What the task requires.
Wherever the word "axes" occurs in the listing below, copy that whole line.

Given data.
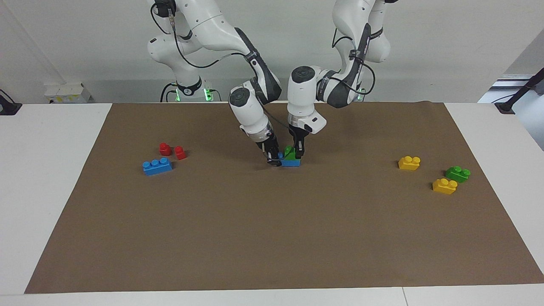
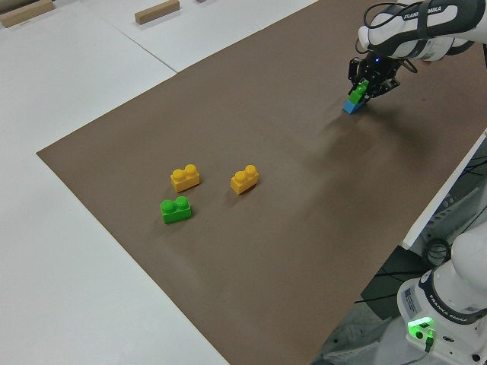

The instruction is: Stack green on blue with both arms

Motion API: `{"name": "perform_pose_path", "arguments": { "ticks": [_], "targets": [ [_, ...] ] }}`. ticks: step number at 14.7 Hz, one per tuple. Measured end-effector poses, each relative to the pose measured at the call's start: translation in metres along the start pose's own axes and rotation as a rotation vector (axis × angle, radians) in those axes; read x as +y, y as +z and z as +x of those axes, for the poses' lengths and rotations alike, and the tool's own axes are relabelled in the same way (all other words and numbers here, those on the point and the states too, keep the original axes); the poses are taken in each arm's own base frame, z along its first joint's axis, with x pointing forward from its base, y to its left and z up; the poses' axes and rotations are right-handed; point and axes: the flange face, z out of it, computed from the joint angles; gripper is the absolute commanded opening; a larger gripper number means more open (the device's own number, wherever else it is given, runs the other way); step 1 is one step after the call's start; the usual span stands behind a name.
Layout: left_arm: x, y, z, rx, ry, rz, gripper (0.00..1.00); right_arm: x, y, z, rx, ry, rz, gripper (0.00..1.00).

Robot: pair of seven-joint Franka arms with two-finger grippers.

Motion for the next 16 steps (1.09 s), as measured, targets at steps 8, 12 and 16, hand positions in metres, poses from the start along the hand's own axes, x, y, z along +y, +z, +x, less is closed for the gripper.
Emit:
{"name": "perform_pose_path", "arguments": {
  "ticks": [8,12,16],
  "targets": [
    [0.017,-0.001,0.017,0.006,-0.032,-0.014,1.0,-0.001,0.002,0.01,-0.026,0.081,-0.011,0.85],
    [0.039,-0.013,0.042,0.002,-0.046,-0.037,1.0,-0.002,0.002,0.014,-0.025,0.091,-0.012,0.88],
    [0.063,-0.027,0.081,0.021,-0.03,-0.036,1.0,-0.012,-0.002,0.027,-0.023,0.118,-0.004,0.9]
  ]
}}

Answer section.
Motion API: `{"name": "perform_pose_path", "arguments": { "ticks": [_], "targets": [ [_, ...] ] }}`. ticks: step number at 14.7 Hz, one per tuple. Measured end-effector poses, each relative to the pose measured at the call's start: translation in metres along the start pose's own axes and rotation as a rotation vector (axis × angle, radians) in those axes; read x as +y, y as +z and z as +x of those axes, for the poses' lengths and rotations alike, and the tool's own axes are relabelled in the same way (all other words and numbers here, those on the point and the states too, keep the original axes); the poses are taken in each arm's own base frame, z along its first joint's axis, with x pointing forward from its base, y to its left and z up; the poses' axes and rotations are right-handed; point and axes: the flange face, z out of it, computed from the joint angles; gripper is the absolute commanded opening; a larger gripper number means more open (the device's own number, wherever else it is given, runs the other way); step 1 is one step after the call's start; the usual span stands behind a name.
Motion for the next 16 steps (1.09 s), as measured, targets at steps 8, 12 and 16, hand positions in metres, poses from the start along the hand's own axes, x, y, z along +y, +z, +x, less is closed for the gripper.

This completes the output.